▸ **Problem statement**
Return the material exactly. Every line must stay as it is.

▸ **Records for this exercise**
=== Begin Enclosure ===
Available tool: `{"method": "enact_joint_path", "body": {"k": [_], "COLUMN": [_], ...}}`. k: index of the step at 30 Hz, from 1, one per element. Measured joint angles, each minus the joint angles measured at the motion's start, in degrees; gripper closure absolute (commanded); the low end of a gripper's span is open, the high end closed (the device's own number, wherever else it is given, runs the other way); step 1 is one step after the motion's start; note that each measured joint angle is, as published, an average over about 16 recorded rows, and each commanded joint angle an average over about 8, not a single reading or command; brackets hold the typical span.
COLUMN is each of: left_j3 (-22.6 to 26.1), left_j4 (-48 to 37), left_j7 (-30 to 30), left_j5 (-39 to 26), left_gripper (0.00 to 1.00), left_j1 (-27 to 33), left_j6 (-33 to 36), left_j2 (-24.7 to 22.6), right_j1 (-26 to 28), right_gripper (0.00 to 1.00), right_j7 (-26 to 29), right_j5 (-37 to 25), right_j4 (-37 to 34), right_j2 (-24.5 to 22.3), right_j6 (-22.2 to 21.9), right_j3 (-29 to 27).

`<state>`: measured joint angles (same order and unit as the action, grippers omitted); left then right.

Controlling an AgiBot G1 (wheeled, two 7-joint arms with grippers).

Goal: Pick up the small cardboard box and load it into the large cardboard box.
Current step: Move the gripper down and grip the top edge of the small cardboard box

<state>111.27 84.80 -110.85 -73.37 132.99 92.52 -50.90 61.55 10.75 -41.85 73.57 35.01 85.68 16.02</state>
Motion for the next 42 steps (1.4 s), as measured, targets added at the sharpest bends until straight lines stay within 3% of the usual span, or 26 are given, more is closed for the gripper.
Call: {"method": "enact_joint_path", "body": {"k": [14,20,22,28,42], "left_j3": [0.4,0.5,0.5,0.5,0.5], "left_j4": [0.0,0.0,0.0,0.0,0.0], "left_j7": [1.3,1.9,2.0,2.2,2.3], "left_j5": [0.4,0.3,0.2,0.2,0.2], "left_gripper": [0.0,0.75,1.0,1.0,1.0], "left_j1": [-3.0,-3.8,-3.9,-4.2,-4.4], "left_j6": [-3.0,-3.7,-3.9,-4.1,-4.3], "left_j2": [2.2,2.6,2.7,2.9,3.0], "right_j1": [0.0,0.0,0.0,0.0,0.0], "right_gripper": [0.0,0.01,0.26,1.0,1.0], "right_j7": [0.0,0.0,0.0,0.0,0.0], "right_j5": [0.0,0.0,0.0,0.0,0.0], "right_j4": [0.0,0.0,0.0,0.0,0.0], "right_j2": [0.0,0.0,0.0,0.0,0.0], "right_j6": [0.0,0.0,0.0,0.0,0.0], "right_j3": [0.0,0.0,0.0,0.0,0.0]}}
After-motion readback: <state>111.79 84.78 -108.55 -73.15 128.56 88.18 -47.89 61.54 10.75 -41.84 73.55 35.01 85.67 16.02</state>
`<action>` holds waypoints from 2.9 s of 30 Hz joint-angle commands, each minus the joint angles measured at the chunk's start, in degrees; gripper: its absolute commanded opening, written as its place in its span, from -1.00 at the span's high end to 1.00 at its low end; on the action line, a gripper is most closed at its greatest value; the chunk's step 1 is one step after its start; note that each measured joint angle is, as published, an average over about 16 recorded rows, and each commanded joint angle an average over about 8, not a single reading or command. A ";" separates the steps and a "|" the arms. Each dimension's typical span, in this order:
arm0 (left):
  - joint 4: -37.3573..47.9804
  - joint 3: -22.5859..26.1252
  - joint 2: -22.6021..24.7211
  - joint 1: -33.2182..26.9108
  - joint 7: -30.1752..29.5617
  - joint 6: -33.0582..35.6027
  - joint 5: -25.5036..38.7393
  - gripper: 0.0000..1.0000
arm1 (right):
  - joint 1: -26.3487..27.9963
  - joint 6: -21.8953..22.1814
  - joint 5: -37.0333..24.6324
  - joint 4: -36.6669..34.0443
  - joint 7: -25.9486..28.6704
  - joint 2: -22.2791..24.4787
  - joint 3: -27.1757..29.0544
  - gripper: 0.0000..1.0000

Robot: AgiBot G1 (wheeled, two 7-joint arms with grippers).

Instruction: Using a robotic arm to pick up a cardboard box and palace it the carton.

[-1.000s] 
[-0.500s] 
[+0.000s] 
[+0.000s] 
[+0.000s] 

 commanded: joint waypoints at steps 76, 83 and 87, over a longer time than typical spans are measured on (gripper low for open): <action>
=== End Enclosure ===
▸ **Answer space**
Available tool: `{"method": "enact_joint_path", "body": {"k": [_], "COLUMN": [_], ...}}`. k: index of the step at 30 Hz, from 1, one per element. Measured joint angles, each minus the joint angles measured at the motion's start, in degrees; gripper closure absolute (commanded); the low end of a gripper's span is open, the high end closed (the device's own number, wherever else it is given, runs the other way); step 1 is one step after the motion's start; note that each measured joint angle is, as published, an average over about 16 recorded rows, and each commanded joint angle an average over about 8, not a single reading or command; brackets hold the typical span.
COLUMN is each of: left_j3 (-22.6 to 26.1), left_j4 (-48 to 37), left_j7 (-30 to 30), left_j5 (-39 to 26), left_gripper (0.00 to 1.00), left_j1 (-27 to 33), left_j6 (-33 to 36), left_j2 (-24.7 to 22.6), right_j1 (-26 to 28), right_gripper (0.00 to 1.00), right_j7 (-26 to 29), right_j5 (-37 to 25), right_j4 (-37 to 34), right_j2 (-24.5 to 22.3), right_j6 (-22.2 to 21.9), right_j3 (-29 to 27).

`<state>`: measured joint angles (same order and unit as the action, grippers omitted); left then right.

Controlling an AgiBot G1 (wheeled, two 7-joint arms with grippers).

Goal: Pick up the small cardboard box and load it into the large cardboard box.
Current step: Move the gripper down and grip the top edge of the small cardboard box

<state>111.27 84.80 -110.85 -73.37 132.99 92.52 -50.90 61.55 10.75 -41.85 73.57 35.01 85.68 16.02</state>
Motion for the next 42 steps (1.4 s), as measured, targets added at the sharpest bends until straight lines stay within 3% of the usual span, or 26 are given, more is closed for the gripper.
Call: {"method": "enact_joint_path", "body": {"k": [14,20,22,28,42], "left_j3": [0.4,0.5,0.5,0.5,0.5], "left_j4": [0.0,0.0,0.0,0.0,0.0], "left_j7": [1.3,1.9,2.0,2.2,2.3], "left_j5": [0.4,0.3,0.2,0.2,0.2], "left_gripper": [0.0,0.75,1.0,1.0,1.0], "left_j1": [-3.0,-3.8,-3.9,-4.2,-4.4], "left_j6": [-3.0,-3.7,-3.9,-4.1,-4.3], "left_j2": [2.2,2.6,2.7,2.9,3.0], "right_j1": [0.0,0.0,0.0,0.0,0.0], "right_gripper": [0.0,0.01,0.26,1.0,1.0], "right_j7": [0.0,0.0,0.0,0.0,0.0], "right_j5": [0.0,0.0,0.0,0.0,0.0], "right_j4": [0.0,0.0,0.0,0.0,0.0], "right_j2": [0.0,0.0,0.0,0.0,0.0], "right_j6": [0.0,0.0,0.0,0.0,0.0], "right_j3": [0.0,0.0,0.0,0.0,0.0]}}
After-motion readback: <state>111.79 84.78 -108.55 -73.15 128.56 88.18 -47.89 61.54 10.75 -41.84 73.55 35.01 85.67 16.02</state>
`<action>` holds waypoints from 2.9 s of 30 Hz joint-angle commands, each minus the joint angles measured at the chunk's start, in degrees; gripper: its absolute commanded opening, written as its place in its span, from -1.00 at the span's high end to 1.00 at its low end; on the action line, a gripper is most closed at its greatest value; the chunk's step 1 is one step after its start; note that each measured joint angle is, as published, an average over about 16 recorded rows, and each commanded joint angle an average over about 8, not a single reading or command. A ";" separates the steps and a "|" the arms. Each dimension's typical span, in this order:
arm0 (left):
  - joint 4: -37.3573..47.9804
  - joint 3: -22.5859..26.1252
  - joint 2: -22.6021..24.7211
  - joint 1: -33.2182..26.9108
  - joint 7: -30.1752..29.5617
  - joint 6: -33.0582..35.6027
  - joint 5: -25.5036..38.7393
  - gripper: 0.0000..1.0000
arm1 (right):
  - joint 1: -26.3487..27.9963
  - joint 6: -21.8953..22.1814
  - joint 5: -37.0333..24.6324
  - joint 4: -36.6669..34.0443
  - joint 7: -25.9486..28.6704
  - joint 2: -22.2791..24.4787
  - joint 3: -27.1757..29.0544
  - gripper: 0.0000..1.0000

Robot: AgiBot G1 (wheeled, two 7-joint arms with grippers).

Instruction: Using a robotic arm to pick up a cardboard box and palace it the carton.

[-1.000s] 
[-0.500s] 
[+0.000s] 
[+0.000s] 
[+0.000s] 

 commanded: joint waypoints at steps 76, 83 and 87, over a longer time than typical spans are measured on (gripper low for open): <action>

This output is complete as it stands.